• Instructions to follow: Reproduce the listing below in full and exactly; no pictures belong in the copy.

· · · · · · ·

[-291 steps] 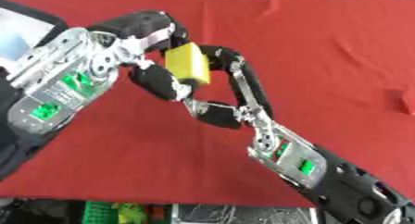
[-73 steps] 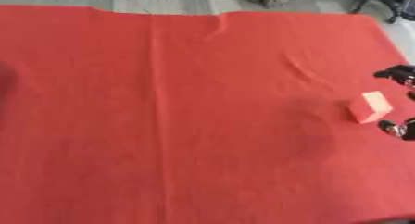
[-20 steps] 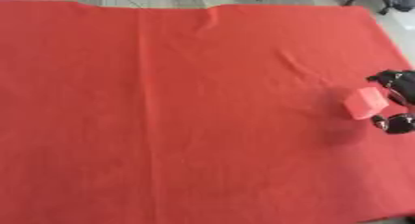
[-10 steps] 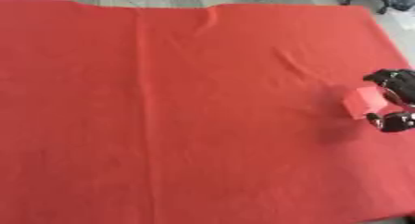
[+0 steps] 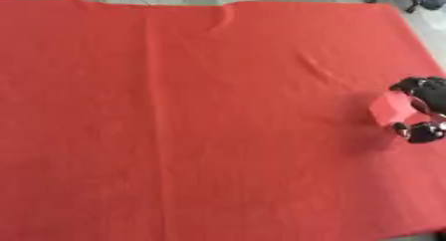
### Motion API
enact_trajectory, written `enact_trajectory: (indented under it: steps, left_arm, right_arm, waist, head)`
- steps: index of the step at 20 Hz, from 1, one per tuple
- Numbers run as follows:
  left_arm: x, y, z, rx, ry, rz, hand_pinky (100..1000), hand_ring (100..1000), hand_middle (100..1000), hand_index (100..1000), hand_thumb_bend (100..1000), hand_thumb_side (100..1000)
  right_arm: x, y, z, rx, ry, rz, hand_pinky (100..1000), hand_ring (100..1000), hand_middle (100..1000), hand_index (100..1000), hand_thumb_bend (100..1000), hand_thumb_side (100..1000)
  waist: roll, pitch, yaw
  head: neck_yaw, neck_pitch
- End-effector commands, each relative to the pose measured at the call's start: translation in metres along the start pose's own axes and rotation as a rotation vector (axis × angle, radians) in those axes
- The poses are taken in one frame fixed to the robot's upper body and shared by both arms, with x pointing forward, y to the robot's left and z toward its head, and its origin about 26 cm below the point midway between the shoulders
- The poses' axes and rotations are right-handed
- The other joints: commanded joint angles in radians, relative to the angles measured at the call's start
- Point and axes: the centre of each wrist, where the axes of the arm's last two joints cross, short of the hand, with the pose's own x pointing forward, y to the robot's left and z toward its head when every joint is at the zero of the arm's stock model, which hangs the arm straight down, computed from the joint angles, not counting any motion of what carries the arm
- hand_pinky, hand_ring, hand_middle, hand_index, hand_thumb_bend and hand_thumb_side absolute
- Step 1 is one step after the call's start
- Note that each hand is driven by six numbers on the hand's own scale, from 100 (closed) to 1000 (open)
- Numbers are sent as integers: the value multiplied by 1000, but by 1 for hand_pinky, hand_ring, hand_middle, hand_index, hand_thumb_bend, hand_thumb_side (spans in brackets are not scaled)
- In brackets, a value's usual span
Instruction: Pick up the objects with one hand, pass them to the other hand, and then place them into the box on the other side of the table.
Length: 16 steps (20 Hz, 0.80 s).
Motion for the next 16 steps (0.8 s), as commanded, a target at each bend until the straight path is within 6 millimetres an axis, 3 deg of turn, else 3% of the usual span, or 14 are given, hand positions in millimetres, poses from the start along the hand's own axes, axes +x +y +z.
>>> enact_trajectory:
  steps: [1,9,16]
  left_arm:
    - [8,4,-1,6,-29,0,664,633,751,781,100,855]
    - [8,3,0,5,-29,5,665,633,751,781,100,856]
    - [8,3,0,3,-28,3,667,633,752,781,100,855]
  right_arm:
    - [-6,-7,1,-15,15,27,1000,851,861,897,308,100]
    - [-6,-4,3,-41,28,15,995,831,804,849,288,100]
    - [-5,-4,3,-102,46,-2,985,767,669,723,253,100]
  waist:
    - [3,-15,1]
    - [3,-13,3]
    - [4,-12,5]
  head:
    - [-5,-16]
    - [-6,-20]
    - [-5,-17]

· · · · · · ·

• Result of the task:
[-291 steps] 
[-73 steps] 
[-20 steps] 
[-10 steps] 
[+0 steps] 
### Motion API
enact_trajectory, written `enact_trajectory: (indented under it: steps, left_arm, right_arm, waist, head)`
- steps: index of the step at 20 Hz, from 1, one per tuple
- Numbers run as follows:
  left_arm: x, y, z, rx, ry, rz, hand_pinky (100..1000), hand_ring (100..1000), hand_middle (100..1000), hand_index (100..1000), hand_thumb_bend (100..1000), hand_thumb_side (100..1000)
  right_arm: x, y, z, rx, ry, rz, hand_pinky (100..1000), hand_ring (100..1000), hand_middle (100..1000), hand_index (100..1000), hand_thumb_bend (100..1000), hand_thumb_side (100..1000)
  waist: roll, pitch, yaw
  head: neck_yaw, neck_pitch
- End-effector commands, each relative to the pose measured at the call's start: translation in metres along the start pose's own axes and rotation as a rotation vector (axis × angle, radians) in those axes
- The poses are taken in one frame fixed to the robot's upper body and shared by both arms, with x pointing forward, y to the robot's left and z toward its head, and its origin about 26 cm below the point midway between the shoulders
- The poses' axes and rotations are right-handed
- The other joints: commanded joint angles in radians, relative to the angles measured at the call's start
- Point and axes: the centre of each wrist, where the axes of the arm's last two joints cross, short of the hand, with the pose's own x pointing forward, y to the robot's left and z toward its head when every joint is at the zero of the arm's stock model, which hangs the arm straight down, computed from the joint angles, not counting any motion of what carries the arm
- hand_pinky, hand_ring, hand_middle, hand_index, hand_thumb_bend and hand_thumb_side absolute
- Step 1 is one step after the call's start
- Note that each hand is driven by six numbers on the hand's own scale, from 100 (closed) to 1000 (open)
- Numbers are sent as integers: the value multiplied by 1000, but by 1 for hand_pinky, hand_ring, hand_middle, hand_index, hand_thumb_bend, hand_thumb_side (spans in brackets are not scaled)
- In brackets, a value's usual span
Instruction: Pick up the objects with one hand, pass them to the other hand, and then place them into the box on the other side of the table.
Length: 16 steps (20 Hz, 0.80 s).
Motion for the next 16 steps (0.8 s), as commanded, a target at each bend until the straight path is within 6 millimetres an axis, 3 deg of turn, else 3% of the usual span, or 14 are given, hand positions in millimetres, poses from the start along the hand's own axes, axes +x +y +z.
>>> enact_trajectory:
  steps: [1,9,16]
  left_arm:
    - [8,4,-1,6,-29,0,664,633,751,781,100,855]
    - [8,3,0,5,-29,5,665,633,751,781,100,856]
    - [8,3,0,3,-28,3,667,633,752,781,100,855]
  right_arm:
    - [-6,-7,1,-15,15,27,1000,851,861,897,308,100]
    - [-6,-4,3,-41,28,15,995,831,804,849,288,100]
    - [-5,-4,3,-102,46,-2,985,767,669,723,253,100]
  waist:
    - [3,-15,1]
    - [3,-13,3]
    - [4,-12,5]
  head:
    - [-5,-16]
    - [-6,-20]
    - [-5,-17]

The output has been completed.